Чёрный пират глава 2

*Глава вторая*

 

Иммунитет Мыколы забуксовал и сигнализация вроде бы исправного организма начала производить подковёрный бунт. Консультация с последующими исследованиями иммунолога показали - аллерген имеет место быть, однако, природа возбудителя зуда неясна. А зуд тем временем уже бил по глазам, топтал уши, тягал Миколу Ивановича за нос, и нос казался болящему посторонним возмутителем, и хоть думать в пелене муки самоистязания  собственным организмом было весьма проблематично, всё же, критический вес собранных в единый тезис мыслей постановил - неадекватная реакция вызывалась не иначе как из-за связи Миколы Ивановича с Махаоном - чем более пристальное производилось любование "пиратом" тем более критическим был результат.

 

Микола Иванович вспоминал, как сетовал на весеннее цветение его знакомый - он был жертвой сенной лихорадки  и по сему сперва Микола Иванович списал появление своего странного недуга на приход весны с её тайными каверзами. И он был действительно прав. Косвенно и отчасти.

 

 

А весна, принёсшая болезненное въедающееся новшество выдалась буйная - зелень сочная, хрусткая, тонкие клейкие листочки, побеги свежие, лаковые и фланелевые, зелень блётская и упругая, сахарная, горькая, молодая жадно глотала отмытые от изморози светлые  солнце и небо, опрьянялась и опьяняла, природа волновалась и цвела -  радостно вспарывались почтовые ящики древесных почек ворохом настырных листков и беленьких платочков-соцветий – ликующими одами к жизни -  к желанию жизни и её благословенному, детскому приятию данности. А кто-то вынужден был  заедать этот бесшабашный безоглядный праздник таблетками, дабы хоть как-то удержать в равновесии растаскиваемые будто большим взрывом части собственного восприятия мира.

 

Впрочем, антигистаминные средства-таки помогали снять симптомы мучающей подзуживаниями Миколу Ивановича весны. Наступала отсранённость сонливость, притупляющая и замутняющая плёнка сухой благородной сепии оборачивала глазные яблоки, уши и мозг страдальца в футляры лояльности и толерантности ко всему сущему, ко всему настырно свербящему и колющему. Но, вместе с тем, купировалось и то тайное, вкусное, ценимое, будоражащее нутро Миколы Ивановича чувство от обладания и общения с вросшим почти в его самостность, распахивающим, гудящую тишиной тьму малевичевского чёрного квадрата, Махаоном. (Странно, припомнилось Миколе Ивановичу, как он никак не мог почему-то запомнить фамилии художника и мнемоническая память Миколы заявила, что художник тот сочинил ерунду, загнав в все оттенки чёрного в квадрат, стало быть, намарал в квадрате и фамилия художника обозначилась у М.И. как -  Маравич...)

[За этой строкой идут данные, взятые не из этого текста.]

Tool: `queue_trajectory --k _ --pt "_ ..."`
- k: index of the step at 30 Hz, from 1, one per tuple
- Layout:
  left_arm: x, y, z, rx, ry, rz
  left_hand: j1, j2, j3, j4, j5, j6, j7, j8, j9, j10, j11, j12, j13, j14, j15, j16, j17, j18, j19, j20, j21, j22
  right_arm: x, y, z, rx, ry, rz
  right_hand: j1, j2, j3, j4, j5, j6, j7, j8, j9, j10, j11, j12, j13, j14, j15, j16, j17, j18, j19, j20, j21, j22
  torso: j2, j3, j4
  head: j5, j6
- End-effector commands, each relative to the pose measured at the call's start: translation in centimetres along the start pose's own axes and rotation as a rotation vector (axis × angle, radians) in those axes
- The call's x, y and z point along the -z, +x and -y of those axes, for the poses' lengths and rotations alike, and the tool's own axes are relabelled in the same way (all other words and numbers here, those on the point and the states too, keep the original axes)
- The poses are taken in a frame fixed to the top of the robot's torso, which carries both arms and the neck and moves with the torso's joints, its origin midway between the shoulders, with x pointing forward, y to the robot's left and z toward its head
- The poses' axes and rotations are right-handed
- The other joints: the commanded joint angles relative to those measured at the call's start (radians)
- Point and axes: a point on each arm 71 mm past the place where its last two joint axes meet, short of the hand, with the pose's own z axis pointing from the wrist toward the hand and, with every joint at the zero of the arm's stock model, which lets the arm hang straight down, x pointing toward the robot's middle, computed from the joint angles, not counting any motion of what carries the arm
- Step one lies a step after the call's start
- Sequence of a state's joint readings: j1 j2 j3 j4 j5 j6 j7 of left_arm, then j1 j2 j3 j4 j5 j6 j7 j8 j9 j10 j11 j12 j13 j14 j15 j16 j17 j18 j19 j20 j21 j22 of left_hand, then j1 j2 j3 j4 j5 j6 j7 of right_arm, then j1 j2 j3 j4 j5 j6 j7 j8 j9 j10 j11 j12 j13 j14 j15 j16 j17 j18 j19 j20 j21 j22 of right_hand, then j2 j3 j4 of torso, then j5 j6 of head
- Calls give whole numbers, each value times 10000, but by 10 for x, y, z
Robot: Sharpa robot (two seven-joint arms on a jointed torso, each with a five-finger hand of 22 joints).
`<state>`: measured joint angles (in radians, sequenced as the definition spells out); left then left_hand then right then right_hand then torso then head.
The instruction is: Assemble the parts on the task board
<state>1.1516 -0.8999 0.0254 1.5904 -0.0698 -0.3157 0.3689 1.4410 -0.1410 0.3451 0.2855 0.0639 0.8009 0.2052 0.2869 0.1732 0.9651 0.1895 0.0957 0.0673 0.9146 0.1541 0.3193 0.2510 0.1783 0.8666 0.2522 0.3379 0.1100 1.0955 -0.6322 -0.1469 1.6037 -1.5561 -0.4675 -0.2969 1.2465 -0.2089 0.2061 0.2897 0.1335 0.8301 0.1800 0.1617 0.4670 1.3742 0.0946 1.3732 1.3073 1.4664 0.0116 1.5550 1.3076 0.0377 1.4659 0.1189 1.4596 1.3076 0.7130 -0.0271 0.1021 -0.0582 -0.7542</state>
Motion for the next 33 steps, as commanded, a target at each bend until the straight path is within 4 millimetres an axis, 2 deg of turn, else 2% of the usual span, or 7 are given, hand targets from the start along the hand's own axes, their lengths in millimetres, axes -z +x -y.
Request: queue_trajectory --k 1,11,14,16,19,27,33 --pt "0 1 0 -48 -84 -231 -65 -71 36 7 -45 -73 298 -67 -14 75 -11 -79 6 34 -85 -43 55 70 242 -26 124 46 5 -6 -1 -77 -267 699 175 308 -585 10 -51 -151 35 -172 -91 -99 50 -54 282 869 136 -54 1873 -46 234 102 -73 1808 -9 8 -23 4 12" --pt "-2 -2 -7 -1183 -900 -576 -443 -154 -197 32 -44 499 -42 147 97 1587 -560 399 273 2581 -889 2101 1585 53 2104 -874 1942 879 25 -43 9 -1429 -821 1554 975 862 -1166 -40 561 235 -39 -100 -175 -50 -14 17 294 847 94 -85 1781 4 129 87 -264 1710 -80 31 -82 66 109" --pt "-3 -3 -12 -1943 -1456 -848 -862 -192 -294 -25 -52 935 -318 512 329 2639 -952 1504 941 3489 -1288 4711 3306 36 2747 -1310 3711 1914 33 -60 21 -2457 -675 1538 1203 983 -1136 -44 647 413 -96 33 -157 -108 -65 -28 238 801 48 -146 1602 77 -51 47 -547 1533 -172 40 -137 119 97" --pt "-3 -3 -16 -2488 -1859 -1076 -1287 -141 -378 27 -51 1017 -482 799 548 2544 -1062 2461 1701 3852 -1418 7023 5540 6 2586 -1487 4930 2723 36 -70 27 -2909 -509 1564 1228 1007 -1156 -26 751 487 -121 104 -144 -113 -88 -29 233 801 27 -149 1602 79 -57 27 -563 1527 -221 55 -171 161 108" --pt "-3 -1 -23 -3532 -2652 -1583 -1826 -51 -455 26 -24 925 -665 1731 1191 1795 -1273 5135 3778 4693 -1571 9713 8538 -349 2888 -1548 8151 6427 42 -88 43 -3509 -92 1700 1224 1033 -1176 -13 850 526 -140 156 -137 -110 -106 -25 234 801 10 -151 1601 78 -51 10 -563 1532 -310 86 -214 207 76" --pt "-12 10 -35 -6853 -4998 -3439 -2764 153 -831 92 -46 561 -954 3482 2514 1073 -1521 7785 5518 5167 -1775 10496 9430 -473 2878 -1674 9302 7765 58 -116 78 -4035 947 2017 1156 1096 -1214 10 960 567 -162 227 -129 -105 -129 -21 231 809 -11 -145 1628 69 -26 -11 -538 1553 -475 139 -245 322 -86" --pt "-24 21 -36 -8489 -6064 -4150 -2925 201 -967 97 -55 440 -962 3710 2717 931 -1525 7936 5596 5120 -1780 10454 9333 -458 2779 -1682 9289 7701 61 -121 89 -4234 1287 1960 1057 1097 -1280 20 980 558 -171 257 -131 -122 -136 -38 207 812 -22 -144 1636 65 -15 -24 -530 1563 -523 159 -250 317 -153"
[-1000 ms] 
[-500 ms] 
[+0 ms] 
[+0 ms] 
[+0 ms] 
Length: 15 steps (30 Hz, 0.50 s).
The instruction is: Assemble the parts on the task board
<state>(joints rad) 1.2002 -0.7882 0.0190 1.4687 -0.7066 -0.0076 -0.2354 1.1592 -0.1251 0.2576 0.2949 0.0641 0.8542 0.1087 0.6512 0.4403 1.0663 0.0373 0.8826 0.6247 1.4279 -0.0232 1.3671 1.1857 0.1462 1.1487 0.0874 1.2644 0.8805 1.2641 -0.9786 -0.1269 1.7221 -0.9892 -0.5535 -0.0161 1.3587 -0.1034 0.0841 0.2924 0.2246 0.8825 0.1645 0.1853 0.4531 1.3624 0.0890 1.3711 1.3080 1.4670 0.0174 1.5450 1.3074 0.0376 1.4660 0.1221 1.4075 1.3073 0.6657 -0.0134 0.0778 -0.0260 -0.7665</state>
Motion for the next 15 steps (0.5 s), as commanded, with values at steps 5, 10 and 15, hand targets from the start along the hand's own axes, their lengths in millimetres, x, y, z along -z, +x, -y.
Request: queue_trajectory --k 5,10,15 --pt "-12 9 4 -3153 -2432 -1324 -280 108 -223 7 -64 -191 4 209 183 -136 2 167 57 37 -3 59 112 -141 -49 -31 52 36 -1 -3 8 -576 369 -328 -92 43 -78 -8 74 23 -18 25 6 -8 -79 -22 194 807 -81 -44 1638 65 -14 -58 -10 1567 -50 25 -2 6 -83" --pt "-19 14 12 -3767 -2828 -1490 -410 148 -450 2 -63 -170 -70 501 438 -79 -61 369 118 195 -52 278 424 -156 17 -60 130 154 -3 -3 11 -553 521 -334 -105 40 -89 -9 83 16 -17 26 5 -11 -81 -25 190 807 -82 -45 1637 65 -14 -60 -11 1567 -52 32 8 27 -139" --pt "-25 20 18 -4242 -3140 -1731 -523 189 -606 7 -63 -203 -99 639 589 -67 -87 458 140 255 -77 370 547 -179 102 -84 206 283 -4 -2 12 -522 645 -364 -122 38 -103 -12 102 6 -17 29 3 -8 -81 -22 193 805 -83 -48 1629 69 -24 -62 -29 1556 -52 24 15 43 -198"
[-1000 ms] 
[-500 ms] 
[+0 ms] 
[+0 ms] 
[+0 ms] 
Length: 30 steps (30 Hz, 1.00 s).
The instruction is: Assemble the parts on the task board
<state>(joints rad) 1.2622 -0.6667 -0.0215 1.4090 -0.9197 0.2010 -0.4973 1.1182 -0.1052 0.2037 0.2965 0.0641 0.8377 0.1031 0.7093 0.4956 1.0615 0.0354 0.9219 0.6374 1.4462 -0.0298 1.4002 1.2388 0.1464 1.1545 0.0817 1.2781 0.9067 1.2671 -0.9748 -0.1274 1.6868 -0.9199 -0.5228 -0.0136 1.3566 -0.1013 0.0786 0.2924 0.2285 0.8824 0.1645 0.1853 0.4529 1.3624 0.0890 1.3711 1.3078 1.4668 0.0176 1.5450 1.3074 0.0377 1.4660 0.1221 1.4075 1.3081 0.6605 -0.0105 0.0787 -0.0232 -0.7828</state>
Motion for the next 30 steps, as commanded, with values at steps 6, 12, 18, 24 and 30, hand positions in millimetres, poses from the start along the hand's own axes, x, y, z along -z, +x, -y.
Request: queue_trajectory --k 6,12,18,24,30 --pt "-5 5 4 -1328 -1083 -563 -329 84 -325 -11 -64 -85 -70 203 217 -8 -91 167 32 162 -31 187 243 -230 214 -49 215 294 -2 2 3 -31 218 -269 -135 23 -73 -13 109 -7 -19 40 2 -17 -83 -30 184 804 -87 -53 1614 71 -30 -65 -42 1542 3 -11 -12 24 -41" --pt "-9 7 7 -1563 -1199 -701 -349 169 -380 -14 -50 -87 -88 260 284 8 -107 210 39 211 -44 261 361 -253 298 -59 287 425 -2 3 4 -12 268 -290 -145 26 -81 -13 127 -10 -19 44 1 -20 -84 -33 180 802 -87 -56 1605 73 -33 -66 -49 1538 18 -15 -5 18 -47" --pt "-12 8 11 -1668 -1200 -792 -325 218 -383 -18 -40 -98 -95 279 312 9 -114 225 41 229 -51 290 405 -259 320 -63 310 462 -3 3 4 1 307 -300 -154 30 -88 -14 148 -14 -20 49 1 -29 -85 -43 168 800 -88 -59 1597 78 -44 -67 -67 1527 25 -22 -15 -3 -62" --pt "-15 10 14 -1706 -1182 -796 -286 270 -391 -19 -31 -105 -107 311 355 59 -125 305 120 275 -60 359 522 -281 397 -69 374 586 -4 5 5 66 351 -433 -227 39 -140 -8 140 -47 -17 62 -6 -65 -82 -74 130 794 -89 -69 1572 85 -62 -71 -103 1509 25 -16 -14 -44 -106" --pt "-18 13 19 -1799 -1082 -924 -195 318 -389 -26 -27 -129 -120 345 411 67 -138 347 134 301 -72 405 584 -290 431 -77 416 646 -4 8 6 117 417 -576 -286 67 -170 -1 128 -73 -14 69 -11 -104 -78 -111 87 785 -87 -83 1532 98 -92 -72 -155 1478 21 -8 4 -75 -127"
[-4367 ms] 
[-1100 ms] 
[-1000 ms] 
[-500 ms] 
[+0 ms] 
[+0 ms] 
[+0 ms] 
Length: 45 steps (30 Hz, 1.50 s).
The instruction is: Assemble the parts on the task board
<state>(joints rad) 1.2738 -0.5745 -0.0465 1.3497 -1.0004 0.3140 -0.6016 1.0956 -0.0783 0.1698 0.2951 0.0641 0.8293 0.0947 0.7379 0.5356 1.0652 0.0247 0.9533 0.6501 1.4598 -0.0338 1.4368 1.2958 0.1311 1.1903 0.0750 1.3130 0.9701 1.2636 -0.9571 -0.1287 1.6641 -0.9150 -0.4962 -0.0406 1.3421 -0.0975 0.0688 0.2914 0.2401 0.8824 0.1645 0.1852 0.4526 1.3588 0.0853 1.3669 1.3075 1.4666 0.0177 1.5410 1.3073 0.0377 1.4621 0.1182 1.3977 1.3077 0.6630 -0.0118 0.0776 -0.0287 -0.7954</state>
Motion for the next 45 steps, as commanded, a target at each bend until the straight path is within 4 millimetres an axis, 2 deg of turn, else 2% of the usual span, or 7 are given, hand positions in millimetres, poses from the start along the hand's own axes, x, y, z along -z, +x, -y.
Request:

Кроме общей подслеповатости антигистаминные препараты относительно "пирата" вызывали в отформатированном ретрансляторе восприятия Мыколы, простым языком говоря, глюки, а именно то, что Микола Иванович назвал таянием.

 

И правда, кристалл с Махаоном совершал едва заметные метаморфозы, он будто бы оплывал и восьмёркообразными движениями изгибался, и эта трансформация действительно была сродни незаметному истаяниванию ледяной глыбы, казавшейся только мгновение назад незыблемо монолитной и навечной. Не иначе - и здесь всему виной весна - пронеслось в голове у Миколы Ивановича.

 

Была и ещё одна, нынче с беспокойством замеченная, но ранее не взятая на заметку странность - бабочка начала линять. На ранее ультра-глубоком, похожем на вздыбленную мелкодисперсную магнитную крошку, густом, топившим взор иссиня-чёрном вельвете резных лопастей, всё более явно стали проступать несущие конструкцию крыльев похожие на мгновенно застывший древесный клей жилы.